Introduction
Le problème des structures et des comportements pathologiques chez l’homme est immense. Un pied-bot congénital, un inverti sexuel, un diabétique, un schizophrène posent des questions innombrables qui renvoient finalement à l’ensemble des recherches anatomiques, embryologiques, physiologiques, psychologiques. Notre opinion est cependant que ce problème ne doit pas être divisé et que les chances de l’éclairer sont plus grandes si on le prend en bloc que si on le découpe en questions de détail. Mais nous ne sommes pas en mesure, pour le moment, de soutenir cette opinion par la présentation d’une synthèse suffisamment documentée, que nous espérons mener à bien quelque jour. Ce n’est pourtant pas seulement cette impossibilité actuelle que traduit la publication de quelques-unes de nos recherches, mais aussi l’intention de marquer des temps successifs dans l’examen.
La philosophie est une réflexion pour qui toute matière étrangère est bonne, et nous dirions volontiers pour qui toute bonne matière doit être étrangère. Ayant entrepris des études médicales quelques années après la fin des études philosophiques, et parallèlement à l’enseignement de la philosophie, nous devons quelques mots d’explication sur nos intentions. Ce n’est pas nécessairement pour mieux connaître les maladies mentales qu’un professeur de philosophie peut s’intéresser à la médecine. Ce n’est pas davantage nécessairement pour s’exercer à une discipline scientifique. Nous attendions précisément de la médecine une introduction à des problèmes humains concrets. La médecine nous apparaissait, et nous apparaît encore, comme une technique ou un art au carrefour de plusieurs sciences, plutôt que comme une science proprement dite. Deux problèmes qui nous occupaient, celui des rapports entre sciences et techniques, celui des normes et du normal, nous paraissaient devoir bénéficier, pour leur position précise et leur éclaircissement, d’une culture médicale directe. Appliquant à la médecine un esprit que nous voudrions pouvoir dire « non prévenu », il nous a semblé que l’essentiel en restait, malgré tant d’efforts louables pour y introduire des méthodes de rationalisation scientifique, la clinique et la thérapeutique, c’est-à-dire une technique d’instauration ou de restauration du normal, qui ne se laisse pas entièrement et simplement réduire à la seule connaissance.
Le travail présent est donc un effort pour intégrer à la spéculation philosophique quelques-unes des méthodes et des acquisitions de la médecine. Il ne s’agit, est-il besoin de le dire, de donner aucune leçon, de porter sur l’activité médicale aucun jugement normatif. Nous n’avons pas l’outrecuidance de prétendre à rénover la médecine en lui incorporant une métaphysique. Si la médecine doit être rénovée, c’est aux médecins de le faire à leurs risques et à leur honneur. Mais nous avons l’ambition de contribuer au renouvellement de certains concepts méthodologiques, en rectifiant leur compréhension au contact d’une information médicale.
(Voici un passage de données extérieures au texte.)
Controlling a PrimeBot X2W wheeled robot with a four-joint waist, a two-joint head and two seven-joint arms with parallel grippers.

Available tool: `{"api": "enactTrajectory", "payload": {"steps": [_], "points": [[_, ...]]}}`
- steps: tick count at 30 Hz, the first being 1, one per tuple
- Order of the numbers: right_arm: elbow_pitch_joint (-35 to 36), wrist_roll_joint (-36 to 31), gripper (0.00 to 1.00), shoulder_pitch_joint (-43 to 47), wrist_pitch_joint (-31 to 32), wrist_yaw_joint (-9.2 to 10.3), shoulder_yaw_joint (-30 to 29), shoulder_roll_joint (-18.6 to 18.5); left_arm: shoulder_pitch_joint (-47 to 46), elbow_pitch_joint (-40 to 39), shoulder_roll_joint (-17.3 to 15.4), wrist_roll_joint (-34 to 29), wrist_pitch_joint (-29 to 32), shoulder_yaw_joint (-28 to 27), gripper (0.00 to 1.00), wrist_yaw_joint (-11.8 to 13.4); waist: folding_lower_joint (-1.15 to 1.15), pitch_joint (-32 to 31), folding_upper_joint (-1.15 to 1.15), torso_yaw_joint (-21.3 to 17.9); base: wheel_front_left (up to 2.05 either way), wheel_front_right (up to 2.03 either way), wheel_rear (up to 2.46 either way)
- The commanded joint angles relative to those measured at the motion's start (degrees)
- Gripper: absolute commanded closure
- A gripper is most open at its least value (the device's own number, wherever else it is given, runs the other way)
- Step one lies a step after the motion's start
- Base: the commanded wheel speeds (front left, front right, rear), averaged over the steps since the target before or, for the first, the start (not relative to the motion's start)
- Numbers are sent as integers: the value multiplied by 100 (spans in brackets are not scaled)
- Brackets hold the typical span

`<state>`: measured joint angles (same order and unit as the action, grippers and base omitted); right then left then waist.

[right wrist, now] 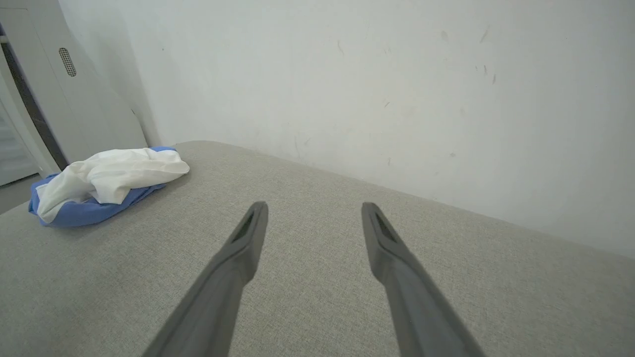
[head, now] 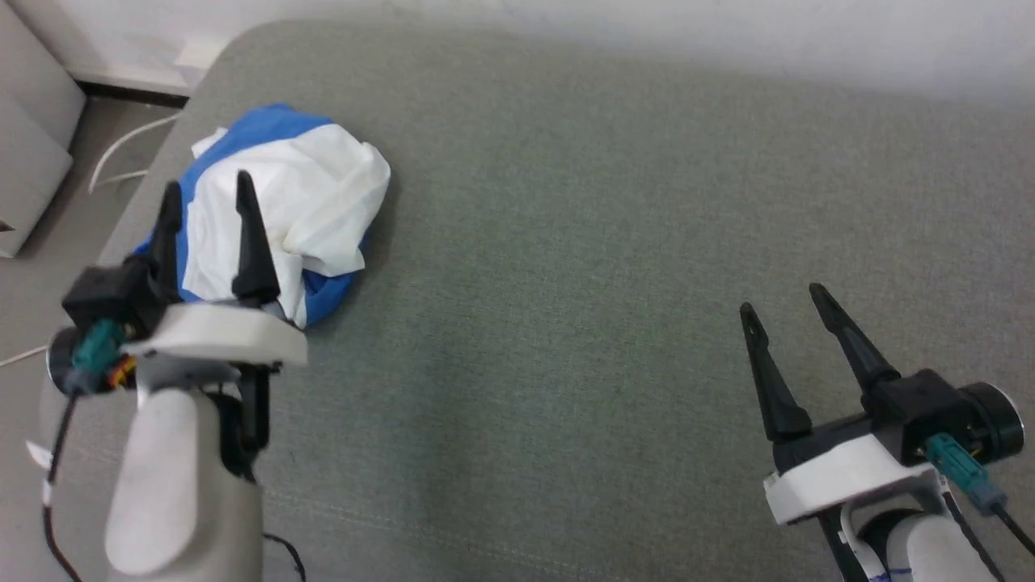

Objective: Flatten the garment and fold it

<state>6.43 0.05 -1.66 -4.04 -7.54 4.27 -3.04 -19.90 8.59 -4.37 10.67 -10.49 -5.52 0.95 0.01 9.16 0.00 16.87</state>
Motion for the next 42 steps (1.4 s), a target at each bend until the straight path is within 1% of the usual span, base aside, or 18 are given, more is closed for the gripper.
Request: {"api": "enactTrajectory", "payload": {"steps": [1, 3, 6, 10, 14, 18, 25, 26, 27, 28, 32, 34, 36, 38, 42], "points": [[51, -36, 0, -133, 2, 4, 30, 11, -338, 299, -152, 68, -29, -61, 0, -78, -1, 326, 0, -218, 0, 0, 0], [79, -64, 0, -180, 2, 4, 38, 11, -714, 699, -342, 97, 80, -69, 0, -162, -1, 468, 0, -292, 0, 0, 0], [122, -113, 0, -241, 3, 4, 39, 12, -1262, 1348, -641, 164, 467, -48, 0, -314, -1, 682, 0, -406, 0, 0, 0], [163, -164, 0, -342, -6, 4, 39, 12, -1870, 2198, -977, 311, 1150, -1, 0, -485, -1, 940, 0, -522, 0, 0, 0], [185, -171, 0, -457, -31, 5, 119, 13, -2308, 2990, -1303, 424, 1880, 86, 0, -604, -1, 1176, 0, -639, 0, 0, 0], [203, -188, 0, -545, -58, 5, 134, 14, -2627, 3677, -1522, 473, 2478, 244, 0, -680, -1, 1397, 0, -674, 0, 0, 0], [226, -241, 0, -681, -82, 5, 223, 15, -3086, 4743, -1699, 628, 3456, 453, 0, -760, -1, 1673, 0, -654, 0, 0, 0], [227, -243, 0, -698, -86, 5, 238, 15, -3154, 4861, -1706, 667, 3594, 480, 12, -771, -1, 1700, 0, -646, 0, 0, 0], [229, -243, 0, -711, -89, 5, 249, 15, -3218, 4956, -1708, 706, 3714, 513, 64, -783, -1, 1724, 0, -635, 0, 0, 0], [232, -248, 0, -723, -94, 5, 256, 15, -3278, 5036, -1721, 718, 3809, 570, 100, -793, -1, 1745, 0, -620, 0, 0, 0], [228, -239, 0, -744, -121, 5, 278, 16, -3473, 5336, -1746, 875, 4211, 742, 100, -828, -1, 1788, 0, -564, 0, 0, 0], [204, -222, 0, -748, -134, 5, 273, 16, -3561, 5385, -1789, 957, 4257, 835, 100, -841, -1, 1776, 0, -526, 0, 0, 0], [167, -201, 0, -737, -141, 5, 271, 16, -3561, 5332, -1847, 947, 4142, 912, 100, -842, -1, 1693, 0, -504, 0, 0, 0], [122, -191, 0, -726, -188, 5, 276, 16, -3569, 5264, -1901, 919, 3866, 934, 100, -830, -1, 1554, 0, -474, 0, 0, 0], [24, -112, 0, -651, -272, 5, 247, 16, -3589, 5119, -1932, 817, 3101, 955, 100, -636, -1, 1191, 0, -400, 0, 0, 0]]}}
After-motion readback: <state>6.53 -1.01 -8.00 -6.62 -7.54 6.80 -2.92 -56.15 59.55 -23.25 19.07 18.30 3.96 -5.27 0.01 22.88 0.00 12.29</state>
Qu’on n’attende donc pas de nous plus que nous n’avons voulu donner. La médecine est très souvent la proie et la victime de certaine littérature pseudo-philosophique à laquelle, il est juste de le dire, les médecins ne sont pas toujours étrangers, et dans laquelle médecine et philosophie trouvent rarement leur compte. Nous n’entendons pas porter de l’eau à ce moulin. Non plus d’ailleurs nous n’entendons faire œuvre d’historien de la médecine. Si dans notre première partie nous avons placé un problème en perspective historique, c’est uniquement pour des raisons de plus facile intelligibilité. Nous ne prétendons à aucune érudition dans l’ordre de la biographie.
Un mot sur la délimitation de notre sujet. Le problème général du normal et du pathologique peut, du point de vue médical, se spécifier en problème tératologique et en problème nosologique, et ce dernier, à son tour, en problème de nosologie somatique ou de physiopathologie, et en problème de nosologie psychique ou de psychopathologie. C’est très précisément au problème de nosologie somatique, ou de physiologie pathologique, que nous désirons limiter le présent exposé, sans toutefois nous interdire d’emprunter à la tératologie ou à la psychopathologie telle donnée, telle notion ou telle solution qui nous paraîtraient particulièrement aptes à éclairer l’examen ou à confirmer quelque résultat.
Nous avons tenu également à proposer nos conceptions en liaison avec l’examen critique d’une thèse, généralement adoptée au XIXe siècle, concernant les rapports du normal et du pathologique. Il s’agit de la thèse selon laquelle les phénomènes pathologiques sont identiques aux phénomènes normaux correspondants, aux variations quantitatives près. En procédant ainsi, nous pensons obéir à une exigence de la pensée philosophique qui est de rouvrir les problèmes plutôt que de les clore. Léon Brunschvieg a dit de la philosophie qu’elle est la science des problèmes résolus. Nous faisons nôtre cette définition simple et profonde.